Scientific classification
- Kingdom: Animalia
- Phylum: Chordata
- Class: Aves
- Order: Galliformes
- Family: Odontophoridae
- Genus: Odontophorus
- Species: O. hyperythrus
- Binomial name: Odontophorus hyperythrus Gould, 1858

= Chestnut wood quail =

- Genus: Odontophorus (bird)
- Species: hyperythrus
- Authority: Gould, 1858
- Conservation status: LC

Species of bird

The chestnut wood quail (Odontophorus hyperythrus) is a bird species in the family Odontophoridae, the New World quail.
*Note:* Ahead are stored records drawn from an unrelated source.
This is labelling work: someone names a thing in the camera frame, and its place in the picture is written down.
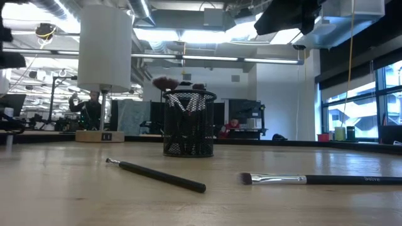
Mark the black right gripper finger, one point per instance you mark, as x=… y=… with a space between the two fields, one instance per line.
x=282 y=15
x=309 y=25

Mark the purple-brown head makeup brush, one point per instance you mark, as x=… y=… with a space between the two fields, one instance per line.
x=199 y=86

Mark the fluffy brown-head makeup brush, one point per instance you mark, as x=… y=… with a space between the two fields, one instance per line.
x=165 y=83

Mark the makeup brush Solve print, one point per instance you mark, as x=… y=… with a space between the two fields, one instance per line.
x=345 y=179

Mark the long thin black makeup brush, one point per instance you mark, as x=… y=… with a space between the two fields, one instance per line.
x=157 y=175

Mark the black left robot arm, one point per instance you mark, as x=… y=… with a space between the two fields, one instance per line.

It is found only in Colombia.

==Taxonomy and systematics==

The chestnut wood quail has at various times been proposed or considered as conspecific with rufous-fronted wood quail (Odonophorus erythrops), dark-backed wood quail (O. melanonotus), and rufous-breasted wood quail (O. speciosus). It is monotypic.

==Description==

The chestnut wood quail is 25 to 29 cm long. Males weigh 325 to 380 g and females 325 to 330 g. Both sexes have grayish white feathers around the eye, with the female's more extensive. Adult males have a chestnut head and brown back, rump, and wings. The rump has fine black vermiculation. The throat and undersides are rufous. The adult female's crown is dusky brown and its breast and belly are dark gray. The juvenile is similar to the adult female.

==Distribution and habitat==

The chestnut wood quail is found mostly in the western and central Andes of Colombia and locally in the eastern Andes. In elevation it ranges from 1600 to 2800 m. It inhabits the interior and edges of subtropical montane forest, both primary and secondary. It is primarily terrestrial but has been seen roosting as high as 10 m above ground.

==Behavior==
===Feeding===

The chestnut wood quail forages by scratching in leaf litter for roots, seeds, fallen berries, and probably also insects.

===Breeding===

The chesnut wood quail appears to have two nesting seasons that correspond to the wettest part of the year, March to May and October to December. Nests are domed globes on the ground made of leaves and twigs with a short tunnel entrance. The clutch size is four or five and the female alone incubates the eggs. Family groups stay together for many months after hatching.

===Vocalization===

The chestnut wood quail's advertising call is "a rollicking, rapidly repeated duet, 'orrit-kilyit...'". It also has an alarm call, "a low 'peetit, peetit...'".

==Status==

The IUCN has assessed the chestnut wood quail as being of Least Concern. Until 2020 it had been rated Near Threatened. Though its population size is not known and is thought to be declining, those criteria are not critical enough to warrant a more perilous rating.